Зов мой получился неожиданно громким и гулким, словно я кричал в огромной пустой трубе. Не успело еще стихнуть эхо, как над моей головой послышался шорох и возник свет – там, наверху, отодвинули крышку колодца. Вслед за тем рядом со мной упало что-то, оказавшееся веревкой. Можно было делать очередной ход. (Кем я был? пешкой? ферзем? Конечно, хотелось бы – ферзем… Но в чьей игре?)
Выбравшись из колодца, я очутился в небольшом бревенчатом срубе с плотно утрамбованным земляным полом и выстеленной ветками с засохшими листьями двускатной крышей, изобилующей щелями, сквозь которые проглядывало серое небо. Вдоль одной из стен тянулось грубо сколоченное сооружение из досок, наподобие топчана, на котором, пожалуй, могли улечься вместе человека три, а то и четыре. В окне над топчаном, скорее, не окне даже, а просто квадратном отверстии, прорубленном в бревнах, виднелась за деревьями равнина и башни на холме. Сруб, видимо, стоял на окраине одной из рощиц, скрашивающих однообразие Мира Одинокого Замка. Дверной проем был закрыт косматой шкурой какого-то животного из тех, наверное, что водятся не в наших лесах. Может быть, альтаирского однорогого ревуна или плоскозубого скитальца-мертвенника с островов блуждающей планеты Роконты, некогда подарившей Марсу его теперешние спутники Фобос и Деймос. У другой стены стояло таким же, как и топчан, неряшливым манером сработанное подобие неоструганного стола с неожиданно изящной глиняной вазой в форме ушастой головы какого-то ухмыляющегося существа инфернального вида. Два перекошенных табурета на высоких сучковатых ножках не вызывали никакого желания сесть на них. В углу, на охапке зеленых ветвей, был расстелен роскошный серебристый плащ с темной меховой изнанкой. Что находилось позади меня, я не знал, а напротив, в трех шагах от деревянной крышки колодца, стояла девушка, сжимая в руках веревку. Без сомнения, именно она и помогла мне выбраться из подземелья.

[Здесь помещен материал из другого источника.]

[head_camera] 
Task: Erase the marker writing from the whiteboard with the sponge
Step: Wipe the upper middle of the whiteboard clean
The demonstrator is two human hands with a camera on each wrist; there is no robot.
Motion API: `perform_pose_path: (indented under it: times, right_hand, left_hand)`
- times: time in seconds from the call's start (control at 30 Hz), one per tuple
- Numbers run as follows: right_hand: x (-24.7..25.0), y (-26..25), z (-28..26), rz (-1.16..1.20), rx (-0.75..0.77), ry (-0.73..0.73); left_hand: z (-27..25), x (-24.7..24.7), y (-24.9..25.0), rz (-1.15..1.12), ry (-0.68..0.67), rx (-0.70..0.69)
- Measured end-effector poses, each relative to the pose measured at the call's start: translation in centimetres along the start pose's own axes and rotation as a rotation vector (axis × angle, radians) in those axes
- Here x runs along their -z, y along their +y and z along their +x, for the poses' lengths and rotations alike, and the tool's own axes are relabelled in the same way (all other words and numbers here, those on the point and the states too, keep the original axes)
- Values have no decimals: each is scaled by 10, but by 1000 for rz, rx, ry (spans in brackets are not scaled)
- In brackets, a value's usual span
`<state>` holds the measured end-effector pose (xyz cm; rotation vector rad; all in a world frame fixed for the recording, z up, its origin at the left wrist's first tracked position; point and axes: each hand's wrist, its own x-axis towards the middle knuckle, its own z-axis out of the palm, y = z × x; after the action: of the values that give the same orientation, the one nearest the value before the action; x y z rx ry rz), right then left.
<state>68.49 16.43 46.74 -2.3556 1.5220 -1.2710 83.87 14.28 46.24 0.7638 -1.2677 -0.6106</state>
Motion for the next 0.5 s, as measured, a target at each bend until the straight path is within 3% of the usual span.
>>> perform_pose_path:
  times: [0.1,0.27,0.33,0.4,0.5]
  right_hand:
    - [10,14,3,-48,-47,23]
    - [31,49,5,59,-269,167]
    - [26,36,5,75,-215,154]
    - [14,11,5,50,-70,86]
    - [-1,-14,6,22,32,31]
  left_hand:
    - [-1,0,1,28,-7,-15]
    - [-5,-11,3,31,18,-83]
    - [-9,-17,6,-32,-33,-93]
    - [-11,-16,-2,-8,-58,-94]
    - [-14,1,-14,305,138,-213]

Некоторое время мы молча стояли, разглядывая друг друга. Девушка была рыжеволосой, похожей на ту, что исчезла из каменной темницы. Но не той. Рыжие волосы завитушками осыпались на загорелые плечи, едва прикрытые короткой черной курткой-безрукавкой, оставляющей открытым радующий взор живот. Ниже тело девушки облегали шорты из такого же черного материала; они заканчивались на середине красивых бедер. На ногах девушки было что-то кожаное, наподобие тапочек на толстой подошве, а руки до локтей обтягивали полупрозрачные черные перчатки. Девушка была стройной и тонкой, но отнюдь не хрупкой; чувствовалась в ней сила гибкого хлыста, способного, при необходимости, рассечь кожу до костей. И в глазах с глубоким зеленым отливом читалась решительность и даже некоторая суровость. Она, по первому впечатлению, была, пожалуй, сродни воинственным амазонкам – Ипполите, Аэлле, Протое, только с грудью у нее, в отличие от них, все было в полном порядке – не слишком туго зашнурованная куртка не могла это скрыть.
«Там, где сеча кипит, амазонка ликует Камилла», – механически возникла в памяти строка «Энеиды».

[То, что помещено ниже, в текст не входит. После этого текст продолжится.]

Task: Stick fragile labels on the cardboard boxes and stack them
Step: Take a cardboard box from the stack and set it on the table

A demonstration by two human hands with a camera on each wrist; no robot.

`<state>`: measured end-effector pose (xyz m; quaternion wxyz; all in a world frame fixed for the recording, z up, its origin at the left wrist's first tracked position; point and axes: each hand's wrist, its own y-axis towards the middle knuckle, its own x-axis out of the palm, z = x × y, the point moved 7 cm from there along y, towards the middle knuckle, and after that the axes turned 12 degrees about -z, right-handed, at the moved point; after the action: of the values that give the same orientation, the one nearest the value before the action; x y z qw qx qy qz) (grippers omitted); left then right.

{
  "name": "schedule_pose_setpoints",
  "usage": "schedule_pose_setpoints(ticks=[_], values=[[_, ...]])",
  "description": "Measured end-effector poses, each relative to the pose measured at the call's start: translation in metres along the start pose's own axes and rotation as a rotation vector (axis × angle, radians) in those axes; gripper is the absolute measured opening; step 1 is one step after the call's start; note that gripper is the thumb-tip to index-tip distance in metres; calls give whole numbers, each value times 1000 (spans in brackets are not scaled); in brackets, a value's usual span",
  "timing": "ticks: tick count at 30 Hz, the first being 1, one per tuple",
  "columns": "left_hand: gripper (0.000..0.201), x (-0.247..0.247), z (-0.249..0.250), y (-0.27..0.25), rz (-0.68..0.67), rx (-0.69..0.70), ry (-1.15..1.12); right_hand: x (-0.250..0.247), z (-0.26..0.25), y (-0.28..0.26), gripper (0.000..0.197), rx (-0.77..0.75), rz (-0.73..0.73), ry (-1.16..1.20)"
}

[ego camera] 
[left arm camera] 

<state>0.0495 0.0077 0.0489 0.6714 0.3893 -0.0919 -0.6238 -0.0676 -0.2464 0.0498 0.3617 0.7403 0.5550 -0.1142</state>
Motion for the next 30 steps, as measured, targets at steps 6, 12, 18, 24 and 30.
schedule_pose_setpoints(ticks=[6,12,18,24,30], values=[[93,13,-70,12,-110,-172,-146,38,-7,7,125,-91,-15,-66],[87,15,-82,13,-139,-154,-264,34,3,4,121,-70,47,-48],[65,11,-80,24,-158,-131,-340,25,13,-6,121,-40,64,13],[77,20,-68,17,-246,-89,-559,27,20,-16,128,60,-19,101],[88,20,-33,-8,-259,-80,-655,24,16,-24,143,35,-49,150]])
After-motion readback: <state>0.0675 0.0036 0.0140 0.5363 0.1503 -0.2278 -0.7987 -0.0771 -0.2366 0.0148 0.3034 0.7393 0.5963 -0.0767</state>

– Наконец-то, – раздраженно сказала девушка, быстрыми ловкими движениями сматывая веревку, которую я после некоторой заминки догадался выпустить из рук. Голос у нее оказался низким и резковатым, таким, каким и должен быть голос девушки с решительным взглядом. – Ты что, успел там с кем-то переспать, в этом лабиринте?
Я осторожно пожал плечами, предпочитая, по возможности, молчать до тех пор, пока не узнаю своей роли. Впрочем, девушке и не нужен был мой ответ. Бросив смотанную веревку на плащ, она скользнула на топчан, прислонилась спиной к бревнам и подняла колени, обхватив их руками.